-
Feature
-
Resolution: Unresolved
-
Major
-
None
-
None
Feature Overview
InstructLab's functionality will be extended to support preference tuning using Reinforcement Learning with AI Feedback (RLAIF). This feature allows users to provide a constitution outlining the desired ethical and safety principles that the AI evaluator should follow.
Goals
- Enable users to provide a constitution for the ethical and safety principles for AI evaluation.
- Implement RLAIF pipeline to adjust AI behavior based on user-defined principles.
- Expand existing training features to include preference tuning functionality.
- Primary user type: Data scientists and AI Ethicists.
Requirements
- Users can define their preferred ethical and safety principles in a clear and concise format.
- The system can interpret and apply the user-defined principles to AI evaluation.
- The system provides feedback on AI behavior based on the applied principles.

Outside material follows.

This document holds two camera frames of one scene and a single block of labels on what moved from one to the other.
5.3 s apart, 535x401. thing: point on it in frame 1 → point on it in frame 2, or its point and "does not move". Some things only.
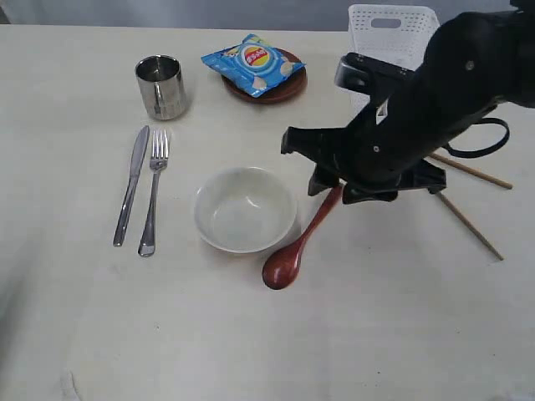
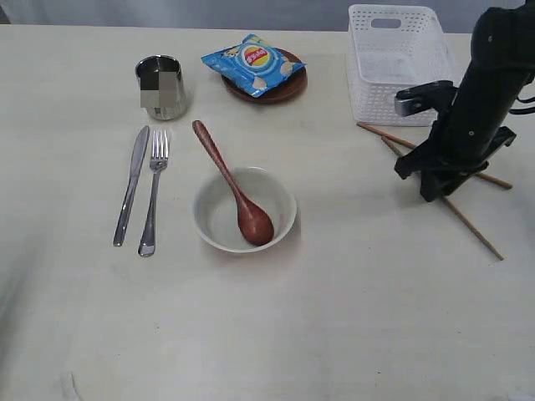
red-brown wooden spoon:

- The system allows users to refine and update their preferences as needed.
Background
InstructLab needs to incorporate ethical and safety considerations in its AI alignment and evaluation process. RLAIF is a machine learning approach that enables an AI to learn a policy by interacting with an environment and receiving feedback in the form of rewards or penalties.
Done
- [ ] The user can define their preferred ethical and safety principles.
- [ ] The system can interpret and apply the user-defined principles.
- [ ] The system provides feedback on AI behavior based on the applied principles.
- [ ] The system allows users to refine and update their preferences as needed.
Questions to Answer
- How will the system interpret and apply the user-defined principles?
- What feedback mechanisms will be used to evaluate AI behavior based on the applied principles?
- How will users be able to refine and update their preferences?
Out of Scope
- Integrating with external AI evaluation tools.
- Handling complex ethical and safety dilemmas.
Customer Considerations
- Ensure that the user-defined principles are clear and concise to avoid misunderstandings.
- Provide examples to help users define their principles.
- Regularly update the system to incorporate new ethical and safety principles as they emerge.